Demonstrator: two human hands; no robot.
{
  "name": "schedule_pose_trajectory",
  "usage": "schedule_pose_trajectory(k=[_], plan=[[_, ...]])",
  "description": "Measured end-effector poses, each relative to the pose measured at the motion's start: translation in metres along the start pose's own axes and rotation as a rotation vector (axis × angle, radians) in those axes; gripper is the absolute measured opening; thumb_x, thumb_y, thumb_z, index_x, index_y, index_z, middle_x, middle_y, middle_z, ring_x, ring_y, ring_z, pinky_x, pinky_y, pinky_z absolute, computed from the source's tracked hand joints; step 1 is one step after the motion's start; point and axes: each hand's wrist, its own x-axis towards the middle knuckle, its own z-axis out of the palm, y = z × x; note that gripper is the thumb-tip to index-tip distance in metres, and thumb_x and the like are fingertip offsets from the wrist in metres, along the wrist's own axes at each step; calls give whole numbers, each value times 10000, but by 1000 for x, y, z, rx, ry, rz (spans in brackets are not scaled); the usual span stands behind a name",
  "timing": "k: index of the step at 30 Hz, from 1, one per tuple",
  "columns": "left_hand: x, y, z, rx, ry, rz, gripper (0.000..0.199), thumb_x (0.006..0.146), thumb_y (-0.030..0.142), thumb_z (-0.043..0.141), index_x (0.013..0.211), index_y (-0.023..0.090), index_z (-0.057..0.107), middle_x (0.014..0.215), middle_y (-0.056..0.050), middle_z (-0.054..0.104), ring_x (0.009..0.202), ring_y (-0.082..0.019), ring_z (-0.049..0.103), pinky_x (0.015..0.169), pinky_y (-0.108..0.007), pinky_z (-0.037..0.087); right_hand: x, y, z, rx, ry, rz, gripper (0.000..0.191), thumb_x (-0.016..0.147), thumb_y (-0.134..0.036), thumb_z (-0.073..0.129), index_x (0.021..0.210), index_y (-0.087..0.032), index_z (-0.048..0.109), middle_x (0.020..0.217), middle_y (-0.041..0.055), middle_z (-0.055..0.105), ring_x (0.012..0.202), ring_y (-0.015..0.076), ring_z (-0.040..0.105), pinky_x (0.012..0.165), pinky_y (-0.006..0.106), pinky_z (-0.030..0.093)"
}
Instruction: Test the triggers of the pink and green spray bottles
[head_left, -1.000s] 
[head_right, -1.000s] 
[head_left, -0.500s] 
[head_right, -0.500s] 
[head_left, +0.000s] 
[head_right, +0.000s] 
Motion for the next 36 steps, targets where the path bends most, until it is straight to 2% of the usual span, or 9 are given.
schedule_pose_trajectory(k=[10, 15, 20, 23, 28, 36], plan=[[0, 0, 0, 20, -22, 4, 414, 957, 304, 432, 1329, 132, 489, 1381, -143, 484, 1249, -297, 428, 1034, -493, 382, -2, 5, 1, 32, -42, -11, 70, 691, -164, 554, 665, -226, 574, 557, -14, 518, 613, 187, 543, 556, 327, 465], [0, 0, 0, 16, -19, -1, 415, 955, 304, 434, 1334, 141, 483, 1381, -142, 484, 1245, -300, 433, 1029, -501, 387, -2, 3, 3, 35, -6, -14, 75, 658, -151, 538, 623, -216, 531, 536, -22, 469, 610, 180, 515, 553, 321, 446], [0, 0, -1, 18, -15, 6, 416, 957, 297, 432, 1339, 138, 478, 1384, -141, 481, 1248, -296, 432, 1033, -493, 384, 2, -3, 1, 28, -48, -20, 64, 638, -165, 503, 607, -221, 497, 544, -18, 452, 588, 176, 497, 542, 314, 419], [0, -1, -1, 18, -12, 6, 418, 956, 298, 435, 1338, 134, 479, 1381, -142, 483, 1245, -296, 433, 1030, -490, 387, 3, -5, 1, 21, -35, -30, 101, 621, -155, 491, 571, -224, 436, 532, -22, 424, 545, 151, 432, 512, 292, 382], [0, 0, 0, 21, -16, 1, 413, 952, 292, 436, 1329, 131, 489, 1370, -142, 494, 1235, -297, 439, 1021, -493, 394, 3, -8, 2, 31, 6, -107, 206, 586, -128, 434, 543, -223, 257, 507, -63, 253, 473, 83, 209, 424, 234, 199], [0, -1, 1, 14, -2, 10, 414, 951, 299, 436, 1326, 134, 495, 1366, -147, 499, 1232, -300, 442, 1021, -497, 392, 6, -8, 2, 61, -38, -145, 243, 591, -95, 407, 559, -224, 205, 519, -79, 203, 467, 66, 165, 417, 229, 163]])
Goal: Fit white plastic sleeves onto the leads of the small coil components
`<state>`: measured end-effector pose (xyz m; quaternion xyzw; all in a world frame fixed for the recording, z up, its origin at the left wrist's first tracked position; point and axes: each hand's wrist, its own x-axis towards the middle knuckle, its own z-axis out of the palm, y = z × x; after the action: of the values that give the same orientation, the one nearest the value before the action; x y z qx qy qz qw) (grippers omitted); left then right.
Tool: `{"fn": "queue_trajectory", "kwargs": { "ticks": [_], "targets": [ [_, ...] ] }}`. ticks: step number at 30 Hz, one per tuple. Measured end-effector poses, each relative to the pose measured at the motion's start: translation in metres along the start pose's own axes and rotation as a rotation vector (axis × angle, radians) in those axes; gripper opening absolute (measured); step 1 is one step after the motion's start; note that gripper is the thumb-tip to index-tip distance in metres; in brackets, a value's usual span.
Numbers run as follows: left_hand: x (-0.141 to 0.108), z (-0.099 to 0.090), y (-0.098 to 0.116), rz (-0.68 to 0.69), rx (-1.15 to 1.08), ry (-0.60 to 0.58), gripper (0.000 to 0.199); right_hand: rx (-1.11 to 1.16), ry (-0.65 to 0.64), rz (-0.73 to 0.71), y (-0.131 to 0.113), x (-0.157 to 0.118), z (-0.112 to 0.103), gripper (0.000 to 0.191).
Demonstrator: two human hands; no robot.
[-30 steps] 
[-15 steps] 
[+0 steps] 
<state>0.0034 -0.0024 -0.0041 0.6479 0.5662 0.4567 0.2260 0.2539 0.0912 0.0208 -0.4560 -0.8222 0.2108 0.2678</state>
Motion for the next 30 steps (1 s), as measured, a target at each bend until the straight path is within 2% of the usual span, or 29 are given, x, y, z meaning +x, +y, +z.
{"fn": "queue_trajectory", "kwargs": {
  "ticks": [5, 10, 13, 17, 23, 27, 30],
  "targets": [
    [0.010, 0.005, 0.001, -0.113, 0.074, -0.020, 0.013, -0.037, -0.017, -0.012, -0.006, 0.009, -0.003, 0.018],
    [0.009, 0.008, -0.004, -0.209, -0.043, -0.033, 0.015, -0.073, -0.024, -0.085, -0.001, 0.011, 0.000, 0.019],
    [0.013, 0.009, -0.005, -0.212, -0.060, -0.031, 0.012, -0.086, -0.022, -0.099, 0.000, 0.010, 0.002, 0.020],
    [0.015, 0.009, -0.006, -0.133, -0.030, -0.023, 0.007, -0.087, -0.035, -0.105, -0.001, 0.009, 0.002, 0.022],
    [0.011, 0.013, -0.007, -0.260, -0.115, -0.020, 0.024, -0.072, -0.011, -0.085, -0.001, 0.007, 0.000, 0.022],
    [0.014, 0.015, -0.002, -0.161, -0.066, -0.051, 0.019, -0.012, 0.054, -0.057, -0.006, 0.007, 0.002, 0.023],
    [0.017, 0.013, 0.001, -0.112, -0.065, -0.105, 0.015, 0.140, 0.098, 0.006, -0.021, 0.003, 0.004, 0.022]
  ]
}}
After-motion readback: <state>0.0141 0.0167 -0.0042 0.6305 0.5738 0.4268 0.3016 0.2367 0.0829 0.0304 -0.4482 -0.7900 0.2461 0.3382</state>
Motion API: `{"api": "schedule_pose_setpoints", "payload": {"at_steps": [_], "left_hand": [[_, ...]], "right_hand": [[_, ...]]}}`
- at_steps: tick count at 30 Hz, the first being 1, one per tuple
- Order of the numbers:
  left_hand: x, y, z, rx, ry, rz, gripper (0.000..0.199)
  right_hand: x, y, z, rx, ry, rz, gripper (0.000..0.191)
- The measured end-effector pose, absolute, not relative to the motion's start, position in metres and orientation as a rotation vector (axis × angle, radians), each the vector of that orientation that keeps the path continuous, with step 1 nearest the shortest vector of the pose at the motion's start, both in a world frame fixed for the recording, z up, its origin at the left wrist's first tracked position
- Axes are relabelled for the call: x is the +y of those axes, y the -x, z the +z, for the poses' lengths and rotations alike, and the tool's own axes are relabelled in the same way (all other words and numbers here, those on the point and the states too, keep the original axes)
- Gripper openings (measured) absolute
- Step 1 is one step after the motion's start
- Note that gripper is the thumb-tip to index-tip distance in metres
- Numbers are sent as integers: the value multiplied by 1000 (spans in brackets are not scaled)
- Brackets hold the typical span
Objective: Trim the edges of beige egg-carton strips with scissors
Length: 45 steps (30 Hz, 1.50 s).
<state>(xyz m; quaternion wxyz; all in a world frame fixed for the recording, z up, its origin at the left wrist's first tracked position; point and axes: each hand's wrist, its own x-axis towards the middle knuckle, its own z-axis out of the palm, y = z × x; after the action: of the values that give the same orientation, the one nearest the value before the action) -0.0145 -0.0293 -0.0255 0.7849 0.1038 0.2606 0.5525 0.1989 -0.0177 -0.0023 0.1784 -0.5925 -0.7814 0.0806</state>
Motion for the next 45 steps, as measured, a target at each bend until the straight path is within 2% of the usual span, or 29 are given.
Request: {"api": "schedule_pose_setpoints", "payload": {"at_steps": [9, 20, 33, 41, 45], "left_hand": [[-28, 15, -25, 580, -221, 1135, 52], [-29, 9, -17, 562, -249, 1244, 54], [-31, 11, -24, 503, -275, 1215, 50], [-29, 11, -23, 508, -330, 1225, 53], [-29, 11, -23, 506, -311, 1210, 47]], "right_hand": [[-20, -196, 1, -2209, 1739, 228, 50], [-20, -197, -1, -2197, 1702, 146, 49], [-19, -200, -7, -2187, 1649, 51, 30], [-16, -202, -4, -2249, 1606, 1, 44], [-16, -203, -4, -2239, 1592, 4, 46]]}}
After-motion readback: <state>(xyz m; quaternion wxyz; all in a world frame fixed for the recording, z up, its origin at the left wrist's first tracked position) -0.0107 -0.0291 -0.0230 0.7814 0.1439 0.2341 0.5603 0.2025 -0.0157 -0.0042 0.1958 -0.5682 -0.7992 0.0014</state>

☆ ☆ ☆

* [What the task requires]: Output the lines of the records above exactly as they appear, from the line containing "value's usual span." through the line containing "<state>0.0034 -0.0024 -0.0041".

* [Task output]:
Tool: `{"fn": "queue_trajectory", "kwargs": { "ticks": [_], "targets": [ [_, ...] ] }}`. ticks: step number at 30 Hz, one per tuple. Measured end-effector poses, each relative to the pose measured at the motion's start: translation in metres along the start pose's own axes and rotation as a rotation vector (axis × angle, radians) in those axes; gripper opening absolute (measured); step 1 is one step after the motion's start; note that gripper is the thumb-tip to index-tip distance in metres; in brackets, a value's usual span.
Numbers run as follows: left_hand: x (-0.141 to 0.108), z (-0.099 to 0.090), y (-0.098 to 0.116), rz (-0.68 to 0.69), rx (-1.15 to 1.08), ry (-0.60 to 0.58), gripper (0.000 to 0.199); right_hand: rx (-1.11 to 1.16), ry (-0.65 to 0.64), rz (-0.73 to 0.71), y (-0.131 to 0.113), x (-0.157 to 0.118), z (-0.112 to 0.103), gripper (0.000 to 0.191).
Demonstrator: two human hands; no robot.
[-30 steps] 
[-15 steps] 
[+0 steps] 
<state>0.0034 -0.0024 -0.0041 0.6479 0.5662 0.4567 0.2260 0.2539 0.0912 0.0208 -0.4560 -0.8222 0.2108 0.2678</state>

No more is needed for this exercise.